We report the first case of a pediatric CF patient with massive hemoptysis presenting a phrenic nerve injury following BAE. Similarly, Chapman et al. described a case of unilateral diaphragmatic paralysis following BAE in a 29 year-old woman due to a non-target embolization as the inadvertent obstruction of the pericardiacophrenic artery.⁴ In our case the angiography did not show any connection of the right bronchial artery to other vessels (mammary artery, phrenic artery) or any connection to the circle of the phrenic nerve (Fig. 1a). However, we recommend the importance of considering acute pulmonary embolism in the patient’s differential diagnosis.

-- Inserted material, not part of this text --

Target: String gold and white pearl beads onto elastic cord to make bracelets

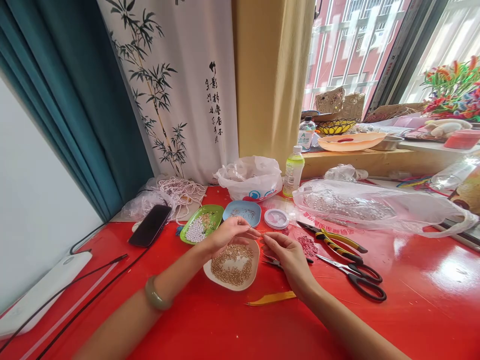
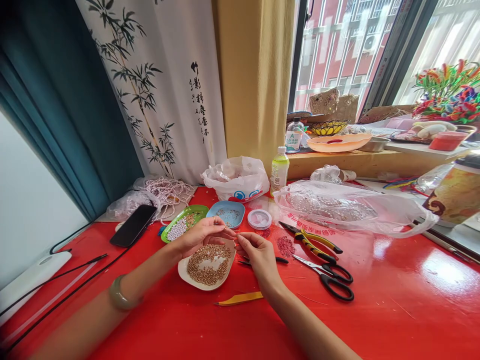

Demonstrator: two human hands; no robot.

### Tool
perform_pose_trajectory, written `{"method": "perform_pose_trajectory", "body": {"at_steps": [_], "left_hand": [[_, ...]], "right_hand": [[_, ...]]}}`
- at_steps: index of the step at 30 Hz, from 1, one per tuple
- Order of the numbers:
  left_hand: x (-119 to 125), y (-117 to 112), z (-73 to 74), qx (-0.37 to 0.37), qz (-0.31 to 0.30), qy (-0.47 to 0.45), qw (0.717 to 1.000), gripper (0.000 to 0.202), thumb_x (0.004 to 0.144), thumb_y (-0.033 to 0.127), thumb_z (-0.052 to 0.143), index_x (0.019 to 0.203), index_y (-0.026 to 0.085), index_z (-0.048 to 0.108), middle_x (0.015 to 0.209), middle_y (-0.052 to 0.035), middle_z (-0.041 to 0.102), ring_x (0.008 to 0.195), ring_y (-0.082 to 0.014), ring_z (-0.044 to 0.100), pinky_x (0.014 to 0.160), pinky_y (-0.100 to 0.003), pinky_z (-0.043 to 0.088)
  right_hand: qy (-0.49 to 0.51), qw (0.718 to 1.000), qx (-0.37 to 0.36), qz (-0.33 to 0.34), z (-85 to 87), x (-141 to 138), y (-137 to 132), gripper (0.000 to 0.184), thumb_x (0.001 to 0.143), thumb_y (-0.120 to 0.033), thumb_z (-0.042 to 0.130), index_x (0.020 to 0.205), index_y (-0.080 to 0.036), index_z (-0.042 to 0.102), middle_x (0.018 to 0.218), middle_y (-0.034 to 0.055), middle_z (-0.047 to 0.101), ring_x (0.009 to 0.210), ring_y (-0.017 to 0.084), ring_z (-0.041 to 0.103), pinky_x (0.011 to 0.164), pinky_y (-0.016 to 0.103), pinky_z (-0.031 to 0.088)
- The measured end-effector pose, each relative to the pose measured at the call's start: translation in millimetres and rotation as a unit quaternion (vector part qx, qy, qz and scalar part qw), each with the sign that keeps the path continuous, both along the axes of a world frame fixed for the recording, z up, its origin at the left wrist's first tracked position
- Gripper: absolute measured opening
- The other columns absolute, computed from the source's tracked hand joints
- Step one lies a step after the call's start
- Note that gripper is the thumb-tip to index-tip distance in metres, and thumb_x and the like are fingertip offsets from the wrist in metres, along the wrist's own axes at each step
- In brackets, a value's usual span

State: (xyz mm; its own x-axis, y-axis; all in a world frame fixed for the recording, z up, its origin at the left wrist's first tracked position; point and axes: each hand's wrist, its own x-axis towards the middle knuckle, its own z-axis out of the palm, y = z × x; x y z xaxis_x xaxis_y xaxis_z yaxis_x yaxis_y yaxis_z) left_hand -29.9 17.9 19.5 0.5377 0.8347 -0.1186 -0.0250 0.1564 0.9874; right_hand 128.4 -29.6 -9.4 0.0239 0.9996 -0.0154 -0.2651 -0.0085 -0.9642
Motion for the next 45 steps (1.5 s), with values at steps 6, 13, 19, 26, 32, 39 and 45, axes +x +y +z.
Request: {"method": "perform_pose_trajectory", "body": {"at_steps": [6,13,19,26,32,39,45], "left_hand": [[2.1,2.7,-6.6,0.11,0.008,0.099,0.989,0.018,0.071,0.029,0.055,0.077,0.012,0.054,0.087,-0.0097,0.064,0.084,-0.0173,0.057,0.069,-0.026,0.042],[-0.8,12.2,-8.6,0.184,0.142,0.143,0.962,0.023,0.069,0.024,0.056,0.088,0.012,0.057,0.092,-0.0088,0.06,0.083,-0.0155,0.054,0.068,-0.024,0.042],[-8.0,12.7,-7.6,0.179,-0.005,0.173,0.968,0.019,0.069,0.016,0.047,0.083,0.013,0.06,0.073,-0.0042,0.061,0.061,-0.011,0.054,0.055,-0.021,0.042],[-17.6,17.4,-9.2,0.248,-0.05,0.242,0.937,0.014,0.063,0.022,0.057,0.072,0.014,0.064,0.072,-0.0042,0.065,0.067,-0.015,0.057,0.061,-0.023,0.043],[-19.6,14.5,-0.1,0.218,-0.026,0.203,0.954,0.018,0.063,0.027,0.059,0.072,0.012,0.065,0.067,-0.0059,0.064,0.061,-0.0139,0.057,0.056,-0.022,0.042],[-13.1,5.9,6.3,0.218,-0.009,0.186,0.958,0.02,0.065,0.031,0.059,0.067,0.013,0.065,0.055,-0.0034,0.06,0.049,-0.0102,0.052,0.044,-0.019,0.037],[-2.3,-1.2,8.7,0.183,0.024,0.112,0.976,0.022,0.066,0.029,0.059,0.081,0.012,0.062,0.063,-0.0044,0.061,0.051,-0.0086,0.051,0.046,-0.018,0.039]], "right_hand": [[-0.002,0.999,0.025,-0.027,3.4,0.0,-1.7,0.022,0.061,-0.033,0.066,0.076,-0.017,0.063,0.07,-0.0004,0.062,0.06,0.009,0.055,0.062,0.022,0.045],[-0.026,0.996,0.046,-0.07,6.3,2.5,-0.7,0.024,0.062,-0.036,0.065,0.076,-0.016,0.061,0.07,0.0017,0.061,0.061,0.012,0.056,0.065,0.026,0.047],[-0.027,0.995,0.058,-0.072,6.1,4.8,0.7,0.026,0.063,-0.038,0.064,0.076,-0.016,0.061,0.071,0.0029,0.061,0.062,0.013,0.056,0.066,0.027,0.048],[-0.036,0.995,0.059,-0.076,5.7,6.5,2.6,0.024,0.064,-0.036,0.063,0.076,-0.016,0.061,0.068,0.0006,0.06,0.061,0.012,0.056,0.065,0.026,0.047],[-0.17,0.973,0.115,-0.102,1.7,13.0,9.0,0.024,0.066,-0.038,0.061,0.076,-0.016,0.063,0.068,0.0024,0.062,0.061,0.015,0.057,0.061,0.029,0.046],[-0.324,0.908,0.23,-0.13,6.1,14.6,5.5,0.01,0.07,-0.029,0.057,0.072,-0.022,0.064,0.071,0.0025,0.066,0.062,0.017,0.058,0.061,0.029,0.044],[-0.325,0.914,0.227,-0.083,6.8,7.0,0.4,0.009,0.07,-0.024,0.057,0.072,-0.024,0.065,0.073,0.002,0.067,0.065,0.019,0.059,0.062,0.029,0.044]]}}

Diaphragm dysfunction is typically due to phrenic nerve dysfunction, which can have various origins: malignancy infiltration, nerve lesion during thoracic surgery and diseases affecting peripheral or central nervous systems.⁵ In many cases, isolated phrenic neuropathy with no apparent cause is categorized as idiopathic. Infectious processes have been proposed as the underlying cause.⁵

Diaphragm dysfunction may be underdiagnosed, but it can negatively affect quality of life, can be a marker of disease severity and, in some instances, such as in the intensive care unit, be a prognostic marker.

BAE is undoubtedly a lifesaver procedure in massive hemoptysis, but it can lead to severe complications also in pediatric age. The risk/benefit ratio must be carefully evaluated. In particular, the end-stage CF can represent an important risk factor. Clinicians should be aware of the possibility of phrenic nerve injury with BAE monitoring the appearance of chest pain and dyspnea after the procedure since this complication is unpredictable and no special cares are known to avoid it.